**Work order**:
Set down, please, exactly the lines below that run from the line with "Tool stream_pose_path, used" to the line with "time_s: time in", both lines included.

**Given material**:

##############################

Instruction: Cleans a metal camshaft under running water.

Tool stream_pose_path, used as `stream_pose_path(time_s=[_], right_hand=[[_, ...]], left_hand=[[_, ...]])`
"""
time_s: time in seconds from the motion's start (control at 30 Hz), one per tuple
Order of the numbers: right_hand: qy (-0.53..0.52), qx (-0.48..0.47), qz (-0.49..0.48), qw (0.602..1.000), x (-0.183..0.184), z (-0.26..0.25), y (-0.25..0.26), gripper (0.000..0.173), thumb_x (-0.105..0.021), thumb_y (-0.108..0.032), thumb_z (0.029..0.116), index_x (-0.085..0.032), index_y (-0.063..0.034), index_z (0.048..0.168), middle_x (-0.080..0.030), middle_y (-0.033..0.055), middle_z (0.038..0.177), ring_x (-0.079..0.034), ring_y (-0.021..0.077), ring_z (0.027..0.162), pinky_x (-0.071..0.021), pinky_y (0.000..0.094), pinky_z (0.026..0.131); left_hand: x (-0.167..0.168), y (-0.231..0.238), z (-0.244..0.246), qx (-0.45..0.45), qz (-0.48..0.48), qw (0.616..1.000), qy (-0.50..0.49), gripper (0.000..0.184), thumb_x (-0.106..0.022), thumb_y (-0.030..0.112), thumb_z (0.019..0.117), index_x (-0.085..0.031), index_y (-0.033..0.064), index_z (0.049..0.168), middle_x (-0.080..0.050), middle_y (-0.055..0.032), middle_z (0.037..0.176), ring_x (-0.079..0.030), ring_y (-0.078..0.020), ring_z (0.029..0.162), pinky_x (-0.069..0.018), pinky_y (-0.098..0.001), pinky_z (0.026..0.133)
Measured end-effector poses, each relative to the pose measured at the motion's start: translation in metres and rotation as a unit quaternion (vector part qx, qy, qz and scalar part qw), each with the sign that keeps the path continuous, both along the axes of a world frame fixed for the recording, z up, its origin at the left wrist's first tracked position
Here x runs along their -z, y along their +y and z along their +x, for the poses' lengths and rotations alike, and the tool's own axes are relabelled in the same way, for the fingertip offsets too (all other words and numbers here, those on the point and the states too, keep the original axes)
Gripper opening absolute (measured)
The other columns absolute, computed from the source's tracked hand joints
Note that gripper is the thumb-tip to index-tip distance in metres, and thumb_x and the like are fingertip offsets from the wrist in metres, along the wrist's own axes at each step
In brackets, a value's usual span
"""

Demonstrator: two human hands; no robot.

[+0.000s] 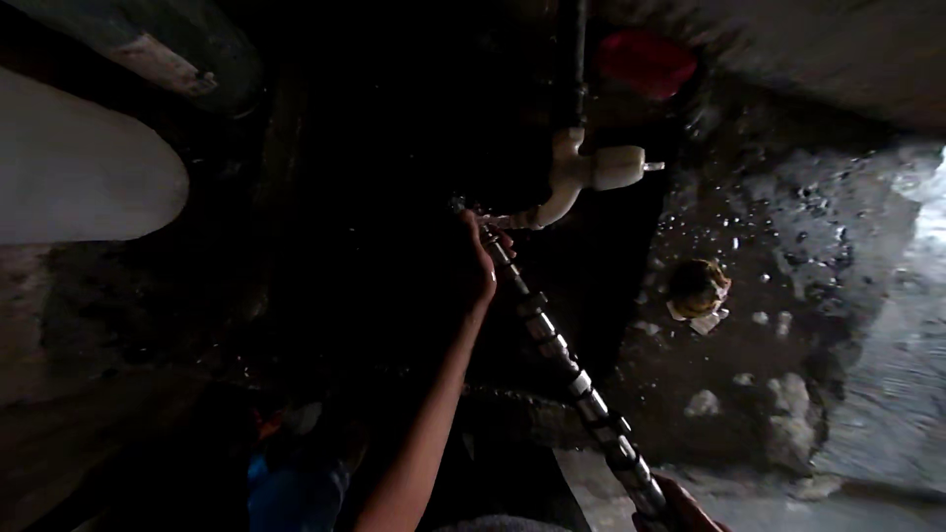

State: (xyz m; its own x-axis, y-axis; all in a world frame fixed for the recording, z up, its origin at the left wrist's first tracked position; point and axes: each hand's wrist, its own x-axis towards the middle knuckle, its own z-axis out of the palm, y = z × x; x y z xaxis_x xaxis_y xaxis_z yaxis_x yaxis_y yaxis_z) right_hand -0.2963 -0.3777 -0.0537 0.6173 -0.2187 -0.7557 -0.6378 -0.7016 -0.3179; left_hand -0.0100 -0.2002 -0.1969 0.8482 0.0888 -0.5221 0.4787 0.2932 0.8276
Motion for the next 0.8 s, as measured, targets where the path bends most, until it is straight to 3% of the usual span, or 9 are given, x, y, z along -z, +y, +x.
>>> stream_pose_path(time_s=[0.2, 0.23, 0.3, 0.43, 0.5, 0.57, 0.67, 0.7, 0.8], right_hand=[[-0.048, 0.030, 0.058, 0.997, 0.018, 0.028, 0.011, 0.048, -0.074, -0.017, 0.0868, -0.062, 0.0052, 0.127, -0.072, 0.0205, 0.092, -0.071, 0.0330, 0.075, -0.0590, 0.0558, 0.071], [-0.058, 0.026, 0.063, 0.996, 0.025, 0.039, 0.013, 0.047, -0.074, -0.018, 0.0866, -0.063, 0.0028, 0.127, -0.072, 0.0185, 0.090, -0.071, 0.0315, 0.073, -0.0589, 0.0554, 0.069], [-0.084, 0.014, 0.068, 0.994, 0.045, 0.066, 0.020, 0.045, -0.074, -0.021, 0.0836, -0.066, -0.0035, 0.124, -0.072, 0.0130, 0.084, -0.070, 0.0268, 0.069, -0.0579, 0.0520, 0.065], [-0.116, -0.046, 0.191, 0.974, 0.098, 0.153, 0.025, 0.056, -0.077, -0.026, 0.0862, -0.060, -0.0104, 0.137, -0.072, 0.0097, 0.103, -0.071, 0.0207, 0.085, -0.0604, 0.0457, 0.079], [-0.142, -0.079, 0.271, 0.949, 0.120, 0.209, 0.035, 0.064, -0.078, -0.014, 0.0856, -0.053, -0.0058, 0.145, -0.068, 0.0151, 0.125, -0.068, 0.0232, 0.107, -0.0566, 0.0452, 0.096], [-0.208, -0.108, 0.355, 0.905, 0.132, 0.267, 0.054, 0.067, -0.082, -0.006, 0.0806, -0.055, -0.0002, 0.141, -0.064, 0.0152, 0.131, -0.064, 0.0182, 0.116, -0.0528, 0.0362, 0.103], [-0.238, -0.098, 0.424, 0.868, 0.140, 0.331, 0.087, 0.040, -0.078, -0.007, 0.0848, -0.065, 0.0002, 0.122, -0.069, 0.0050, 0.110, -0.063, 0.0032, 0.099, -0.0523, 0.0217, 0.092], [-0.226, -0.072, 0.454, 0.859, 0.138, 0.338, 0.099, 0.034, -0.075, -0.005, 0.0890, -0.066, 0.0015, 0.121, -0.069, 0.0074, 0.107, -0.063, 0.0057, 0.095, -0.0526, 0.0238, 0.089], [-0.219, 0.071, 0.663, 0.712, 0.153, 0.339, 0.117, 0.031, -0.054, -0.006, 0.0997, -0.062, -0.0006, 0.129, -0.069, 0.0100, 0.116, -0.067, 0.0157, 0.101, -0.0586, 0.0343, 0.088]], left_hand=[[-0.008, 0.020, 0.024, -0.034, -0.249, 0.968, 0.026, 0.050, -0.039, 0.052, 0.1073, -0.065, 0.0114, 0.118, -0.074, -0.0071, 0.100, -0.072, -0.0161, 0.084, -0.0614, -0.0310, 0.075], [-0.008, 0.027, 0.030, -0.009, -0.287, 0.957, 0.026, 0.052, -0.040, 0.055, 0.1059, -0.064, 0.0116, 0.120, -0.073, -0.0073, 0.099, -0.073, -0.0171, 0.083, -0.0621, -0.0323, 0.074], [-0.012, 0.039, 0.046, 0.024, -0.303, 0.952, 0.015, 0.051, -0.040, 0.058, 0.1045, -0.065, 0.0142, 0.113, -0.060, 0.0018, 0.072, -0.058, -0.0080, 0.056, -0.0523, -0.0226, 0.051], [-0.063, 0.084, 0.084, 0.031, -0.235, 0.969, -0.067, 0.026, -0.051, 0.031, 0.1046, -0.056, 0.0210, 0.081, -0.040, 0.0091, 0.055, -0.037, -0.0025, 0.041, -0.0374, -0.0166, 0.041], [-0.100, 0.108, 0.094, 0.015, -0.179, 0.974, -0.137, 0.031, -0.048, 0.027, 0.1045, -0.053, 0.0227, 0.074, -0.040, 0.0105, 0.054, -0.038, -0.0014, 0.043, -0.0386, -0.0156, 0.044], [-0.146, 0.124, 0.098, -0.013, -0.111, 0.965, -0.239, 0.038, -0.042, 0.021, 0.1047, -0.054, 0.0237, 0.069, -0.044, 0.0120, 0.052, -0.043, -0.0009, 0.043, -0.0426, -0.0162, 0.047], [-0.216, 0.136, 0.087, -0.063, 0.010, 0.937, -0.344, 0.037, -0.039, 0.015, 0.1042, -0.051, 0.0232, 0.070, -0.042, 0.0120, 0.051, -0.043, -0.0028, 0.044, -0.0445, -0.0196, 0.049], [-0.235, 0.141, 0.081, -0.068, 0.048, 0.927, -0.365, 0.037, -0.038, 0.014, 0.1046, -0.050, 0.0228, 0.071, -0.043, 0.0112, 0.052, -0.044, -0.0041, 0.045, -0.0456, -0.0208, 0.050], [-0.270, 0.166, 0.072, -0.049, 0.105, 0.899, -0.422, 0.034, -0.030, 0.014, 0.1085, -0.049, 0.0195, 0.081, -0.044, 0.0086, 0.056, -0.048, -0.0067, 0.049, -0.0483, -0.0221, 0.054]])
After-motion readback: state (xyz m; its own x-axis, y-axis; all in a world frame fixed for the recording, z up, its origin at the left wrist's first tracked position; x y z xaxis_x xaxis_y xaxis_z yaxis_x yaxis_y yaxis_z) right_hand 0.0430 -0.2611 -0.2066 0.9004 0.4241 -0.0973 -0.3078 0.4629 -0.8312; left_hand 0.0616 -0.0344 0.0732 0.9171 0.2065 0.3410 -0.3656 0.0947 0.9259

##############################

**Written answer**:
Tool stream_pose_path, used as `stream_pose_path(time_s=[_], right_hand=[[_, ...]], left_hand=[[_, ...]])`
"""
time_s: time in seconds from the motion's start (control at 30 Hz), one per tuple

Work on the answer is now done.